I have learned about Ripple. Before, I pictured that it would be a p2p protocol. But as I learned, the Ripple trades must be atomic across the entire path. You can't have only 2 or 3 of them happen, based purely on
trust that the rest will. No... there
must be some clearing process where ALL trades in a given RipplePay are performed atomically... or not at all.
Clearly the easiest way to do that is with a server... but that's not decentralized and p2p, is it?

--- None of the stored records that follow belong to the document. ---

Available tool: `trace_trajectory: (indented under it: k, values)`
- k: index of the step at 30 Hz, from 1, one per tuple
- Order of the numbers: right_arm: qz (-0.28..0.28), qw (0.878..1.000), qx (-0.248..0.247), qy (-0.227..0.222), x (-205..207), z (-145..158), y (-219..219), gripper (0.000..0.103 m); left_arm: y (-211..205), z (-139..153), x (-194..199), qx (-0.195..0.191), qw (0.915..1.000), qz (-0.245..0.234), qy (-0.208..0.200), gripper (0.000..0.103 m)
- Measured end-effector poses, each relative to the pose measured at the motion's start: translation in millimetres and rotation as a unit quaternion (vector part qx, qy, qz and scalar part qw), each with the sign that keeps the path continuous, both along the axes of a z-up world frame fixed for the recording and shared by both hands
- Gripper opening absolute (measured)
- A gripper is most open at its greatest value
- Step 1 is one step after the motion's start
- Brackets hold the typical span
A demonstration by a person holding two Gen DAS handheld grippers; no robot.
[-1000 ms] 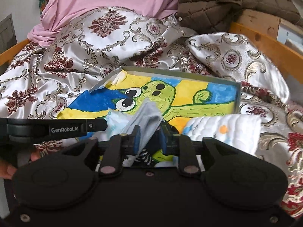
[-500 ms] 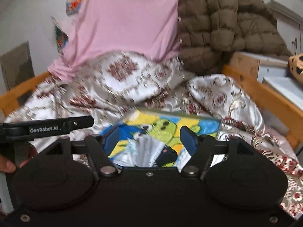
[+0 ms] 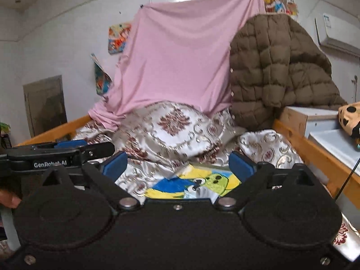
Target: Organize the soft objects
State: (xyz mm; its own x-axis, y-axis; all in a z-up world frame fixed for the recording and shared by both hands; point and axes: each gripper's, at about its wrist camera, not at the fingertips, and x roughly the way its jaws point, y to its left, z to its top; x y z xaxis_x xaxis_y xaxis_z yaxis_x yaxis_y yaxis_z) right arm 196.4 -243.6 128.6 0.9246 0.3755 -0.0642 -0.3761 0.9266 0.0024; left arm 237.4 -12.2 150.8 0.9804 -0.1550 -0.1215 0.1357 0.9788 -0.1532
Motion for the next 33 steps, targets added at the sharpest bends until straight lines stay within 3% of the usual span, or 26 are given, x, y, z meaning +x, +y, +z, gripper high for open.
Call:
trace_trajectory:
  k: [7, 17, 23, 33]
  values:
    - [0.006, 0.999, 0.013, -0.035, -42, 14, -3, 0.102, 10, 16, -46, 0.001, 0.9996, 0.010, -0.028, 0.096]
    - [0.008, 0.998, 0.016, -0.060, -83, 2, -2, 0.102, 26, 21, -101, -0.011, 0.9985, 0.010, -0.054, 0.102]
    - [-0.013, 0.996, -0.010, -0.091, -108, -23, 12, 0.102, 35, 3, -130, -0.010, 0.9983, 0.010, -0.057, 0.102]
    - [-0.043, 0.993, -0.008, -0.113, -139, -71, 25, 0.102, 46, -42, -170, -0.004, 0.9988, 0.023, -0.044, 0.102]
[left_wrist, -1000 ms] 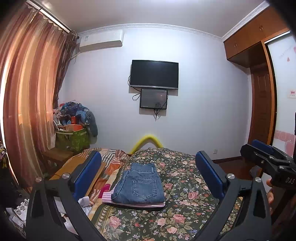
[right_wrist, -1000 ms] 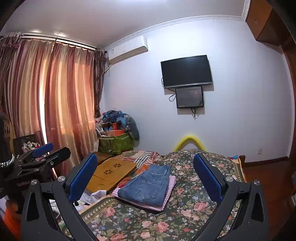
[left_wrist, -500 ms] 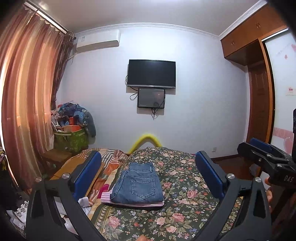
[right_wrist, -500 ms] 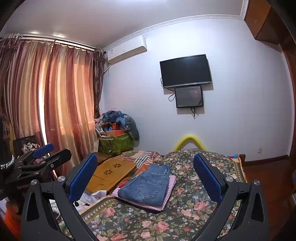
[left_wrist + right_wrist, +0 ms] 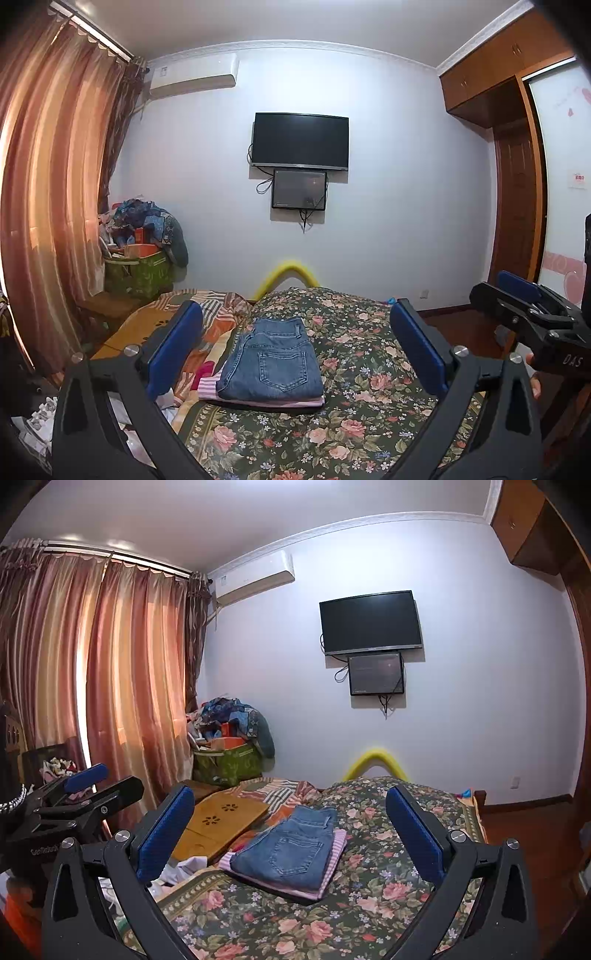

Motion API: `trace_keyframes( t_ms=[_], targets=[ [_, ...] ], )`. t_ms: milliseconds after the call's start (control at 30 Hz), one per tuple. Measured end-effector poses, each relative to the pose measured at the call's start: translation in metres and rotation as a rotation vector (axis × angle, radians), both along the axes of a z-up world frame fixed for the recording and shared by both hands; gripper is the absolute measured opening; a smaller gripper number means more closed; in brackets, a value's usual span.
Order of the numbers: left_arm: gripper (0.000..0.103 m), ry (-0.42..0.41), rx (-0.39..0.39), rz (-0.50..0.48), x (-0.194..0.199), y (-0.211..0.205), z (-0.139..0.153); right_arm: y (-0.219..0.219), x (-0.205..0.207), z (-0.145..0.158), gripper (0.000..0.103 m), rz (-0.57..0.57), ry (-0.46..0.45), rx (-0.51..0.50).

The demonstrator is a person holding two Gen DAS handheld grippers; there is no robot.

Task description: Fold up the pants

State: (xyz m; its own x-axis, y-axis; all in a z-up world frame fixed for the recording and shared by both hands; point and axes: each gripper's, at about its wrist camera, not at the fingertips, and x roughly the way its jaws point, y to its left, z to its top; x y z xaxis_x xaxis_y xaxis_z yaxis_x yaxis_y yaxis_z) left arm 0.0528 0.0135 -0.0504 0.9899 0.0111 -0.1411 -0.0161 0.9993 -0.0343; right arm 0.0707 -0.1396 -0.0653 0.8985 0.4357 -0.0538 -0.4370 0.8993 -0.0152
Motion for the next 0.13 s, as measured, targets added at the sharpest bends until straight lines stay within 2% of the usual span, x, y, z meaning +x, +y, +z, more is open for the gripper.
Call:
trace_keyframes(
  t_ms=[133],
  targets=[
    [0.103, 0.006, 0.002, -0.004, 0.0012, -0.0017, -0.0003, 0.0001, 0.0012, -0.0004, 0.103, 0.002, 0.005, 0.001]
  ],
)
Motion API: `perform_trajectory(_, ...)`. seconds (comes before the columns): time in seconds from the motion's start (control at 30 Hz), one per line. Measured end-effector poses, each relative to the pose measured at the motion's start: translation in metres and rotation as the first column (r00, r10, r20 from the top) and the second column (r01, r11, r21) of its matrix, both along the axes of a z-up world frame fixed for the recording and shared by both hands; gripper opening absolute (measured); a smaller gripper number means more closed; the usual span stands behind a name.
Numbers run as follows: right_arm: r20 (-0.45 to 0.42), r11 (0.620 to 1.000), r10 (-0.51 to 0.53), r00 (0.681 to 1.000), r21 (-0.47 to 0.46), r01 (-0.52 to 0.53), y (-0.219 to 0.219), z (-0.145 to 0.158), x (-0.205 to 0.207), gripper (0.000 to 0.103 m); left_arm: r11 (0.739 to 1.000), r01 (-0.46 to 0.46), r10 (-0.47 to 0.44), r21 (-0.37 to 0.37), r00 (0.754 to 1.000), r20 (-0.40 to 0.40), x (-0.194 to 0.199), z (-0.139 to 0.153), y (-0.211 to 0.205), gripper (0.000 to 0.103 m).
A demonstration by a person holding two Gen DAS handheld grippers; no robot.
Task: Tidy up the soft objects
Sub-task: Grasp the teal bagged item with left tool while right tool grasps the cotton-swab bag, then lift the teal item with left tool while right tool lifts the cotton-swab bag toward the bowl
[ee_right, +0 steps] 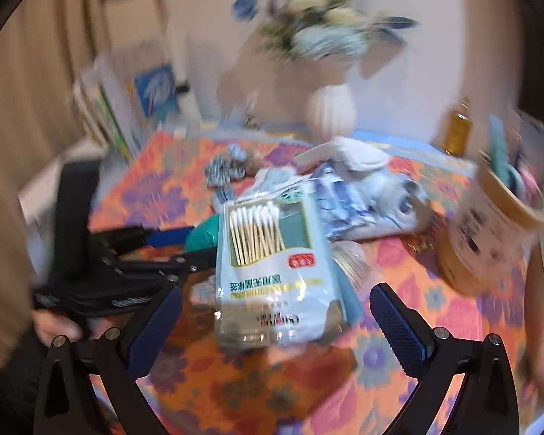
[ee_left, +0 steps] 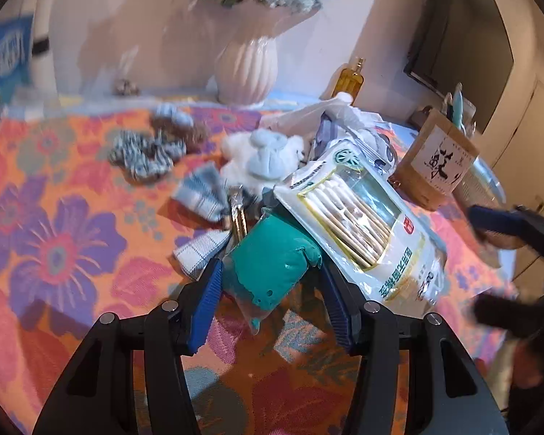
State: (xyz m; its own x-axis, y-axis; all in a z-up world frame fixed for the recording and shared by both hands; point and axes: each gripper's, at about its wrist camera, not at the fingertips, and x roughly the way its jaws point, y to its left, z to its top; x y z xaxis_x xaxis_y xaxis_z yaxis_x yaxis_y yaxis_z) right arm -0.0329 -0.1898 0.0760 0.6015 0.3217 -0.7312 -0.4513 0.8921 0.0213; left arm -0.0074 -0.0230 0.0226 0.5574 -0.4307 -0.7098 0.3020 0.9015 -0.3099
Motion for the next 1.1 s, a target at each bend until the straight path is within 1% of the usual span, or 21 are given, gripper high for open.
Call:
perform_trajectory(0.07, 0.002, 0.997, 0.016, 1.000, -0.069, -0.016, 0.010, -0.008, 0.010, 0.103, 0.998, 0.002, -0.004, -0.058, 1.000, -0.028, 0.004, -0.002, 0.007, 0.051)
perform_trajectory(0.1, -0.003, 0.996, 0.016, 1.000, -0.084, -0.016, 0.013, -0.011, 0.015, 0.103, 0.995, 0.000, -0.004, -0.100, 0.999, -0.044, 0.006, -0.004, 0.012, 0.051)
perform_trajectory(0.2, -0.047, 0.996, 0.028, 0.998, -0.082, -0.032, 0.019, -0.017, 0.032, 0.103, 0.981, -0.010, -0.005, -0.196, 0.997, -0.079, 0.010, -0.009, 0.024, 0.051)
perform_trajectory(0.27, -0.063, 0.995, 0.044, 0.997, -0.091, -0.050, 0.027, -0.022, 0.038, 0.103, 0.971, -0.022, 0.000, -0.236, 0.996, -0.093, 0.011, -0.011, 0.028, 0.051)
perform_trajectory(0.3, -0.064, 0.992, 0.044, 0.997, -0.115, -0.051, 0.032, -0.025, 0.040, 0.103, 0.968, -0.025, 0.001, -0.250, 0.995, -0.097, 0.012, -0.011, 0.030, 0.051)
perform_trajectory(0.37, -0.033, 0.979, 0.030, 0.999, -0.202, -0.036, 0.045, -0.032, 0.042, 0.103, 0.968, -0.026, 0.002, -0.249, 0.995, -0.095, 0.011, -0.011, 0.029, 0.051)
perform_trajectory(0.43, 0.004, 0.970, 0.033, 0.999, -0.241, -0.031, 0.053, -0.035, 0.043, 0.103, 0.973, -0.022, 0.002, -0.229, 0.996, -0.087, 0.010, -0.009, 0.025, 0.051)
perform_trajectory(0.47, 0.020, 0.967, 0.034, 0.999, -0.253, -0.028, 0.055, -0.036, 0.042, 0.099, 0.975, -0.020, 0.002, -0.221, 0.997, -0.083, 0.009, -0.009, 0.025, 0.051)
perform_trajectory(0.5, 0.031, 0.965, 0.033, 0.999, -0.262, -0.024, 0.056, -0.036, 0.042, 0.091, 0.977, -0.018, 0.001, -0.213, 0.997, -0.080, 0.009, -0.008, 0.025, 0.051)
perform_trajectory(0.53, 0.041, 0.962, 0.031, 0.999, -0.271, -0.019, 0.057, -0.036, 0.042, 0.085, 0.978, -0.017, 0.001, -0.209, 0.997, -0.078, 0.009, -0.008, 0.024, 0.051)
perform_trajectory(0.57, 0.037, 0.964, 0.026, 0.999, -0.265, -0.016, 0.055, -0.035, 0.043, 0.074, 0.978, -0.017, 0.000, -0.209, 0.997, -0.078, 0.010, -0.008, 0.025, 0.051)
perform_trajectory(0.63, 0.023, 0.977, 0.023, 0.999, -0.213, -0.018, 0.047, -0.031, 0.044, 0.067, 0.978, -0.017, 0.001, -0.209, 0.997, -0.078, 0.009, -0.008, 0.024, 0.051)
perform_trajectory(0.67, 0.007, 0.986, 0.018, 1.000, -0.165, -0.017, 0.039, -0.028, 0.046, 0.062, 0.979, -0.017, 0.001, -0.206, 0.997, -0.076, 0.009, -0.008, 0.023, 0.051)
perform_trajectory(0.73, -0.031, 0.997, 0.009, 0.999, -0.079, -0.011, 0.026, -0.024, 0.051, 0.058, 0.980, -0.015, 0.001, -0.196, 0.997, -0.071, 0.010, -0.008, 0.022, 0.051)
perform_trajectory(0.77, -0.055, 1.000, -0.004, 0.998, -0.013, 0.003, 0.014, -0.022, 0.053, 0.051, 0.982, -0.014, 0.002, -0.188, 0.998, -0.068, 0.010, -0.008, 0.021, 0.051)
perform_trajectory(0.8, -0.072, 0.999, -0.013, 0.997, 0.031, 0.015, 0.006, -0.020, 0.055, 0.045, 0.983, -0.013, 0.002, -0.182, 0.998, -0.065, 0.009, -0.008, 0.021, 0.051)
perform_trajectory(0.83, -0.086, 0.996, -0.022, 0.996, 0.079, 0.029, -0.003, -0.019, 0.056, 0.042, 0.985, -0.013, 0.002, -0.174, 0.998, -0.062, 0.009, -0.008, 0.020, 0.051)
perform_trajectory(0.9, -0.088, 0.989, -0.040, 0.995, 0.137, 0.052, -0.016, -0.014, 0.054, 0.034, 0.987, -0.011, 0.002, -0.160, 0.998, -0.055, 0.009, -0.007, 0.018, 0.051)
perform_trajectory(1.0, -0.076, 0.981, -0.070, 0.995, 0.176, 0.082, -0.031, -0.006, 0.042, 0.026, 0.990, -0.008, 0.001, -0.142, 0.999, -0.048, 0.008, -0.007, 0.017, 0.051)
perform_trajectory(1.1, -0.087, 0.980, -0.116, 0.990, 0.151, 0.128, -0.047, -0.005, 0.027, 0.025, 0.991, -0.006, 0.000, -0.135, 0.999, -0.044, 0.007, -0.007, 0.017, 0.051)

Actually, in the case of Ripple--IT IS.
You see what Ripple decentralizes--what Ripple makes F2F--is the functionality of being able to exchange IN and OUT between fiat currencies and digital ones without having to go through an exchange. Ripple is not P2P. Rather, it is F2F
(Friend-2-Friend).
It is through your friends that you can exchange money in-and-out of the system, instead of having to use an exchange such as MtGox. And you can see that Ripple enables such activity whether or not it runs on a server. Thus, the "important part" of Ripple IS distributed even when it runs on a server. And the existence of Bitcoin is what makes it possible to run Ripple servers anonymously at a profit. And before you ask, "What if the server screws you over?" Answer: That is why someday OT must implement Ripple, so you have the protection of the Triple-Signed Receipts along with the Ripple protocol.